Bundesverband

Appeal from the European Cultural and Creative Sectors on the occasion of World Intellectual Property Day

Open letter to EU-Commissioner Virkkunen makes specific requests for the protection of Europe’s works and values / Petition against exploitation by AI / Transparency, remuneration and enforcement should become central focus for European Commission
Erstellt am 25.04.2025


Creators for Europe United are asking Henna Virkkunen, Commission Executive Vice-President for Tech Sovereignty, Security and Democracy for stronger protection of European values and creative works.
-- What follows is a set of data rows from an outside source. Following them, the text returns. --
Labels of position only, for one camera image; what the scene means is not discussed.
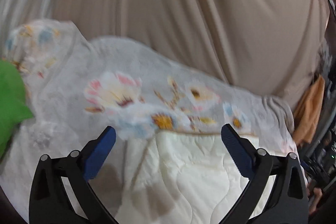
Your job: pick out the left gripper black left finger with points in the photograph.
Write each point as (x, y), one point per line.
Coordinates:
(49, 201)

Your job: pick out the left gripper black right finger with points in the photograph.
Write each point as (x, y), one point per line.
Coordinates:
(287, 202)

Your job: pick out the cream quilted jacket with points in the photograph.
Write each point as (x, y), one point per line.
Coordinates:
(179, 178)

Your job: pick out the person's right hand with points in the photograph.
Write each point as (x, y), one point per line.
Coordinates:
(314, 198)

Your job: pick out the cluttered shelf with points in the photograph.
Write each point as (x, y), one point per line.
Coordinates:
(319, 155)

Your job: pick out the orange cloth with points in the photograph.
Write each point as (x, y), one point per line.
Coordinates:
(307, 112)

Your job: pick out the green pillow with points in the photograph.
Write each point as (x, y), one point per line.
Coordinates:
(14, 109)

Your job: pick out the grey floral fleece blanket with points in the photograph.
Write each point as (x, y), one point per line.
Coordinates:
(77, 87)

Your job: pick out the beige curtain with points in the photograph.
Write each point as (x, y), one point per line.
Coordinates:
(269, 47)
The signatories call for an equitable framework in line with intellectual property for the deployment of AI in the spirit of fostering – not thwarting – innovation. They declare that Europe’s creative soul must not become an expendable resource. The European Commission must develop regulatory guardrails to prevent millions of creative works from being used i.a. to train artificial intelligence without permission from or fair remuneration for creators, performers and rightsholders as a matter of urgency.

They point out that artificial intelligence needs creative works to be able to function at all. But in the present situation, it is the developers of the models who profit, whilst creators and rightsholders have de facto been expropriated. The open letter of the Creators for Europe United initiative to Virkkunen goes on to state: “AI can be a driver of progress – but only if it is built on solid legal and ethical foundations. If Europe loses its creatives, it will not only lose its cultural identity but also one of its strongest economic sectors. To sacrifice this potential means to jeopardise Europe’s future.”

The demands of the European Cultural and Creative Sectors

In their letter to the Commission Executive Vice-President, the creative sectors list specific measures necessary to stop the continuing abuse of their works:

  1. Complete transparency concerning all works, protected content, and performances used to train generative AI models and for other purposes in the past and in future.
  2. Fair remuneration for the use of their content.
  3. Effective enforcement of existing copyright law – including against global Tech companies.
  4. Inclusion of the cultural and creative sectors in all regulatory processes of AI governance.

The open letter by Creators for Europe United is available for signatures here.

About Creators for Europe United

Creators for Europe United advocates for the views of the creative sectors to be considered in policy-making. The initiative unites stakeholders from literature, music, film, design, news media, architecture, and other creative and cultural sectors.